Mason Wang

A Recipe for Training Neural Networks

NN are not off-the-shelf as soon as you deviate from training an imagenet classifier.
NN is a leaky abstractions - understand how they work (backprop blog post)
NNs fail silently - errors are logical, not syntatic.
Fast + Furious = Suffering
Visualize Everything
Don’t add too much complexity at the same time.

1. Data

Inspect the Data, duplicates, patterns, details, quality, noise.
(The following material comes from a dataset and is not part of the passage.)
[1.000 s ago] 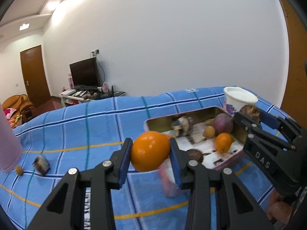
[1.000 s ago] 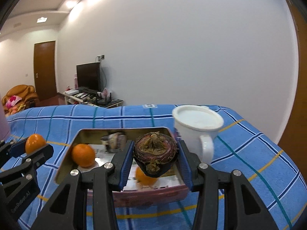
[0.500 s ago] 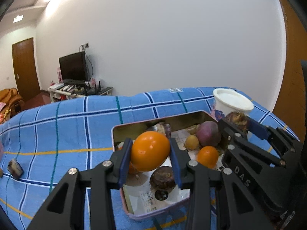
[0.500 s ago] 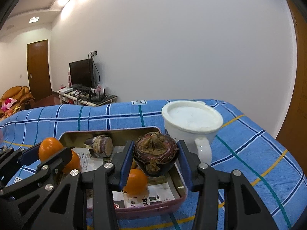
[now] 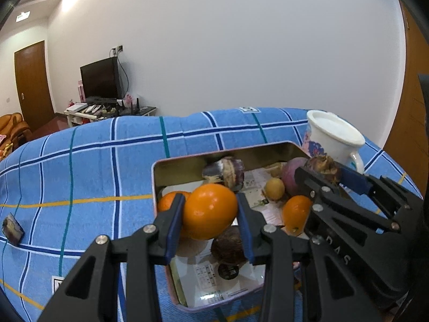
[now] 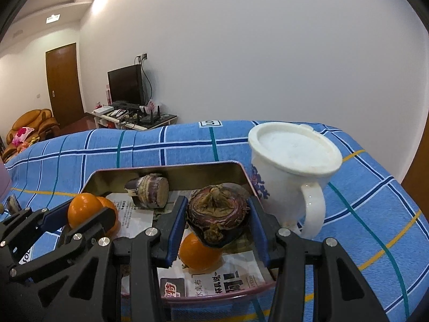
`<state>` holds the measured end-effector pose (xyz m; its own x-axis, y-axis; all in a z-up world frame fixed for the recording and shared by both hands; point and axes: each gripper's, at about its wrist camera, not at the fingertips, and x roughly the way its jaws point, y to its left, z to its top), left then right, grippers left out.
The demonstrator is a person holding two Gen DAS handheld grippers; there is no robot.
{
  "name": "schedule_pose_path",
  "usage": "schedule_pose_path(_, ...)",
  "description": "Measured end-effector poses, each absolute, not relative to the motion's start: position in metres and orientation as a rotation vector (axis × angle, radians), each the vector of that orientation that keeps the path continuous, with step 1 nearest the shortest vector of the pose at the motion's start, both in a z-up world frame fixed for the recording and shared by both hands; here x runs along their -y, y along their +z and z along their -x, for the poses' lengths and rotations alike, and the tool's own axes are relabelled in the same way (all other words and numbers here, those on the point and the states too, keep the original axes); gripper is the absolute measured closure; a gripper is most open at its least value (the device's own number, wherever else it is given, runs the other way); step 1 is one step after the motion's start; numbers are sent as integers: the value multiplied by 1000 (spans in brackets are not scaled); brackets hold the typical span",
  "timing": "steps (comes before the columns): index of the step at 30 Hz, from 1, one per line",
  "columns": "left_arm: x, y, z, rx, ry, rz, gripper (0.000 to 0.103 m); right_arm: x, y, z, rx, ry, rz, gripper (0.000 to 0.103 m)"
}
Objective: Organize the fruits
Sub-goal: 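Lower the orange and open the left tool while the right tool releases the dark fruit into the tin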
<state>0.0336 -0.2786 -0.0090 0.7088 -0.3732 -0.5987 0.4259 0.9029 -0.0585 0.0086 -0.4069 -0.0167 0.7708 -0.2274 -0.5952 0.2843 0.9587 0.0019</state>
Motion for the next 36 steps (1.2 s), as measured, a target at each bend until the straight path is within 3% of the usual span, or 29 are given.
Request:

Write filtering code, inspect outliers.

2. Training/Eval Skeleton

Start with an easy model
fix seed
Verify loss at init
initialize final layer well
human baseline, input independent baselines, overfit on one batch, training loss should go down as model increases in size, visualize exactly what goes into the net
Visualize prdictions on a test example, and see how the predictions jitter.
Use backprop to visualize dependencies

3. Overfitting

Get a model large enough to overfit on the task
Don’t be a hero with crazy model architectures
ADAM is safe - SGD is better if well-tuned, learning rate range is narrow though.
Complexify one at a time
use a constant LR at first

4. Regularize

more data/augment
decrease batch size
dropout, but bet careful
weight decay (like L2)
early stopping
larger modlels, when early-stopped, can be better than small by a lot

5. Tune

Random search, not grid search
Leave it training.

Last Reviewed: 4/30/25